Commuters across the UK are bracing themselves as a major train timetable change comes into effect.
Rail companies across Britain are rolling out one of two major timetable changes which take place each year.
The new National Rail summer timetable came into effect on Sunday and sees 1,000 new train services being introduced across the country.
Following last year’s meltdown when the summer timetable was introduced, train companies have been told they must have a “robust contingency plan” in case Sunday’s timetable change leads to chaos as commuters take to the trains on their way to work on Monday.
As the 2019 summer timetable comes into force, travellers are being urged to check departure times before travelling.
Among the operators adding extra services in 2019 are South Western Railway, GTR, Northern, Scotrail and Transport for Wales.
South Western Railway is adding two services to London Waterloo from Portsmouth and Reading.
Northern is introducing a direct service between Chester and Leeds, a weekday service at Gainsborough Central, more trains between Newcastle and Carlisle and "better links" between Cumbria and Manchester Airport.
Following the May 2018 timetable launch, Govia Thameslink Railway (GTR) and Northern cancelled up to 470 and 310 trains respectively each day, with commuters suffering weeks of disruption on large parts of the network.
A series of failures were blamed for causing the problems last May, including Network Rail’s delayed electrification projects in the North and late approval of the new timetables, poor planning by train operators and the decision by transport ministers to phase in the introduction of new GTR services.
GTR chief executive Charles Horton announced his resignation after the disruption.
Transport Secretary Chris Grayling was criticised after an ORR investigation found there was a “lack of clarity about roles and responsibilities” and “nobody took charge”.
GTR was fined £5 million by the rail regulator over its poor communication during the 2018 fiasco.

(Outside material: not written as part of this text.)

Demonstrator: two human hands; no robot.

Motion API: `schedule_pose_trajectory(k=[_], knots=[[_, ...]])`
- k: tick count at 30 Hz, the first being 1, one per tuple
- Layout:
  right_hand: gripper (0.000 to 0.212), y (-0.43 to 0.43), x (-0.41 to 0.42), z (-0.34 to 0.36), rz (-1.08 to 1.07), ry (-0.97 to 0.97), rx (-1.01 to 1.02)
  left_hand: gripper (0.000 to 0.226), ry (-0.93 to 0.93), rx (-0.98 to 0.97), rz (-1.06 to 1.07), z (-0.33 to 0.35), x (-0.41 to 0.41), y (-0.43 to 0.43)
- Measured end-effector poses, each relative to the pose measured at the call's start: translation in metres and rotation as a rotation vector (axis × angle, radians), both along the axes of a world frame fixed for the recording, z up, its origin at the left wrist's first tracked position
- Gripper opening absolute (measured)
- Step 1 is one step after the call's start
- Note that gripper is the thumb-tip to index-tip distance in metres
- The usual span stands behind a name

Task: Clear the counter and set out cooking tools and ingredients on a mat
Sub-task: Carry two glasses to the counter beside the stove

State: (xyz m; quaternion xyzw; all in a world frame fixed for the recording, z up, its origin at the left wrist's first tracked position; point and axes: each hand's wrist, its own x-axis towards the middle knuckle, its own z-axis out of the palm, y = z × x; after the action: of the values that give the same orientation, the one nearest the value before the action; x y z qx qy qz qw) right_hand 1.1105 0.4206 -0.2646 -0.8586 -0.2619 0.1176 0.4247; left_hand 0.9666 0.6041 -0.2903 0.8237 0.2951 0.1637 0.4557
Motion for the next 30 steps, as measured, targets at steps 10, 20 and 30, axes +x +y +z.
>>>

The Office of Rail and Road (ORR) found that the company “failed to provide appropriate, accurate and timely information” to passengers for an eight-week period.
Darren Shirley, chief executive of the Campaign for Better Transport, said: “The railway has a long way to go to win back passenger confidence, but we hope that the lessons of last year have been learnt and the introduction of the new timetable on Sunday will improve people’s perceptions of the railways, rather than further damaging them.
“In the event that things do go wrong, we would expect the rail industry to have a robust contingency plan so that passengers aren’t left stranded again.”
Industry body the Rail Delivery Group (RDG) insisted lessons have been learned from last year, adding that train companies and Network Rail have worked together to ensure changes are only being made where there is a “high confidence” that the necessary infrastructure, rolling stock and staffing plans are ready.
RDG chief executive Paul Plummer said: “Introducing 1,000 more services a week to meet demand on a congested network poses a significant challenge but we are working together to ensure improvements are introduced with the absolute minimum of disruption.”